The point is simple.  Keep your other intellectual property up to date and relevant.  Drive your traffic to these properties.

Finally, Don’t Abandon Social Media, Just Use It Better And Be Realistic

Your social media strategy should be used in order of the importance of the expected Reach you will drive.  Your website should come first.  If your website is on WordPress, you can make a Call To Action that engages users to sign up to receive your Blog Posts via email.

Email should come next.  I wholeheartedly recommend Mailchimp.  The free version is incredibly full-featured and your limit of 2,000 users will fit just about any Chapter, Lodge, or Section.  Use it to drive traffic to your website, your registration page, or other online properties.  If you write good emails, but don’t send out too many, you can get readership of over 40% of your users.  That is great organic Reach!

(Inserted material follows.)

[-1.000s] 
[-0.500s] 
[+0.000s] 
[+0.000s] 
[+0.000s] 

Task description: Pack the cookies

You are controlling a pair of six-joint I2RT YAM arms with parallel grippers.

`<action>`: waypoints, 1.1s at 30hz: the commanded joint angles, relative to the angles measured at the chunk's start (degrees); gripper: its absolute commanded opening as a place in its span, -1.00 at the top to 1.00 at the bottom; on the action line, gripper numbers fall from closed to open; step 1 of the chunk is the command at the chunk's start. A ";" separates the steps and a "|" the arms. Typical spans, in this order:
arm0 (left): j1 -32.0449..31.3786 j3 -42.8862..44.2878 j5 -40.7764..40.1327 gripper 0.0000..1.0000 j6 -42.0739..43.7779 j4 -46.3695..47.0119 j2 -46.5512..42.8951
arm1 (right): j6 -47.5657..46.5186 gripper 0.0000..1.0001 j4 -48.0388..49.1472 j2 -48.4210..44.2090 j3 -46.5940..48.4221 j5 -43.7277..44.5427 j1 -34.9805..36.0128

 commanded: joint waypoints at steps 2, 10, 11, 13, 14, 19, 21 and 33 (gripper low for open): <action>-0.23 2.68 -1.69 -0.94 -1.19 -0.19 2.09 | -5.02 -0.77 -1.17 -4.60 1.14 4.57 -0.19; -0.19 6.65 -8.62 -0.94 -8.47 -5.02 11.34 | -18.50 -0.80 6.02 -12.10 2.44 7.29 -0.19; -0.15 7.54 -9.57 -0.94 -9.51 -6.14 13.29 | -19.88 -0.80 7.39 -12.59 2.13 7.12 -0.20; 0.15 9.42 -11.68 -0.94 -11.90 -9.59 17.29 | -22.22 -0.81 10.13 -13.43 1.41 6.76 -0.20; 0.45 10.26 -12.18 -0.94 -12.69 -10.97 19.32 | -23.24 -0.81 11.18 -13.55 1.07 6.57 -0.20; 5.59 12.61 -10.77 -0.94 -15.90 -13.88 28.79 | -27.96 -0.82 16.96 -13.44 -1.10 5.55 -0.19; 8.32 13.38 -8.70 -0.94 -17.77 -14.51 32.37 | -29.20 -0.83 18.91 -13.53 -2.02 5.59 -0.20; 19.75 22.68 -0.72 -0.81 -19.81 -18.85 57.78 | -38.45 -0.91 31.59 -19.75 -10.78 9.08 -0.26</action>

Finally, coming in last is social media.  It only comes last because that it is likely driving the lowest percentage of readership.  Dedicated some budgetary money to Promote important Posts.  Find those Youth and Adviser Connectors, who can really drive your message to a lot of people.  Create a social media calendar with the date and time you are posting.  Make sure people are ready and know when those are coming out.  Fine-tune who you advertise to.  Find the people who like OA Pages who may have never been to a Conclave!  You won’t match email, but you can convert some people.

I hope with this page, I have helped you understand the kind of tool social media is, some of its glaring weaknesses, and how you can use it to help your Call To Action.  It should be just a small piece of a larger strategy as you promote the Order of the Arrow, events, and other aims of our organization.